Are folks noticing improved FineTuned model latencies with Tier 5 vs Tier 4?

My finetune works as expected, but the latency is a little too high. I am wondering if I should spend effort trying to tweak the finetune, or just get to Tier 5 and expect improved latency.

Hey there and welcome to the community!

Latency is a tough problem to solve API-wise. That’s not typically something in the control of the developer. Or, rather, if the API responds too slowly, there’s not much that could be done on the developer’s end except maybe tweaking your internet/networking setup. Unless you’re working/deploying this in specific cloud environments, where latency is beholden to the setup the cloud instance it’s being run on (and the configurations of that instance).

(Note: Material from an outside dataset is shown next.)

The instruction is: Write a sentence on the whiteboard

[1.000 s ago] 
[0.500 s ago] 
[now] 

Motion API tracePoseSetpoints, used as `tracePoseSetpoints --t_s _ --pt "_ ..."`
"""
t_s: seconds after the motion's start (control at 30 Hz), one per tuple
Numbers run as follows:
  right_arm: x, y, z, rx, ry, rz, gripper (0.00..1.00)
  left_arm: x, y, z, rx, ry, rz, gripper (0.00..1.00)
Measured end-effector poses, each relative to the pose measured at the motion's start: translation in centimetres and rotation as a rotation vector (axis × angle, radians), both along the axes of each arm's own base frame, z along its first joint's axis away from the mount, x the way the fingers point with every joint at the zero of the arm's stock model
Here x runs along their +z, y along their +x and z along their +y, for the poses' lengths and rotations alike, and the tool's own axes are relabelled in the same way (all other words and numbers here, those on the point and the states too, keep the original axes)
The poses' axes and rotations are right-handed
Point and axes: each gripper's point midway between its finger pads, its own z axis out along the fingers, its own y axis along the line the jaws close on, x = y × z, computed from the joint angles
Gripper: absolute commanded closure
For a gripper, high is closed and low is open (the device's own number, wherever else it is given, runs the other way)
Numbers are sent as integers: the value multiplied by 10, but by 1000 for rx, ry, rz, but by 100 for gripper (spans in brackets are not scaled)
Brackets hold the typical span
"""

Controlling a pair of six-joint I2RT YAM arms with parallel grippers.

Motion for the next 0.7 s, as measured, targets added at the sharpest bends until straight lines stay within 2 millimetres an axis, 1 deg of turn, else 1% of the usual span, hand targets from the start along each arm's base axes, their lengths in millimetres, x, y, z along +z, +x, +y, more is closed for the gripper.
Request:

I don’t know what you’re doing or what your code looks like, but sometimes increasing the efficiency of the code can help improve latency. However, that’s very dependent on what is going on with the code. I’d just do a basic check, make sure there’s no bottlenecks accidentally slowing things down. You never know some days.

The tiers often involve unlocking restrictions on rate limits, which is a bit different. These tiers signal how many tokens can be requested per minute. In theory, all tiers should be given their tokens at the same rate of time. The limit is in how many tokens you’re allowed to “receive” during that 1-minute duration. Therefore, increasing your tier wouldn’t necessarily increase your latency. Also, tier 4 → tier 5 is a hefty jump, just a forewarning.

I saw a page somewhere discussing OAI experimenting with some kind of scalable hoo-ha that might improve latency, but it’s not yet available for fine-tuned models so it doesn’t apply here.

1 Like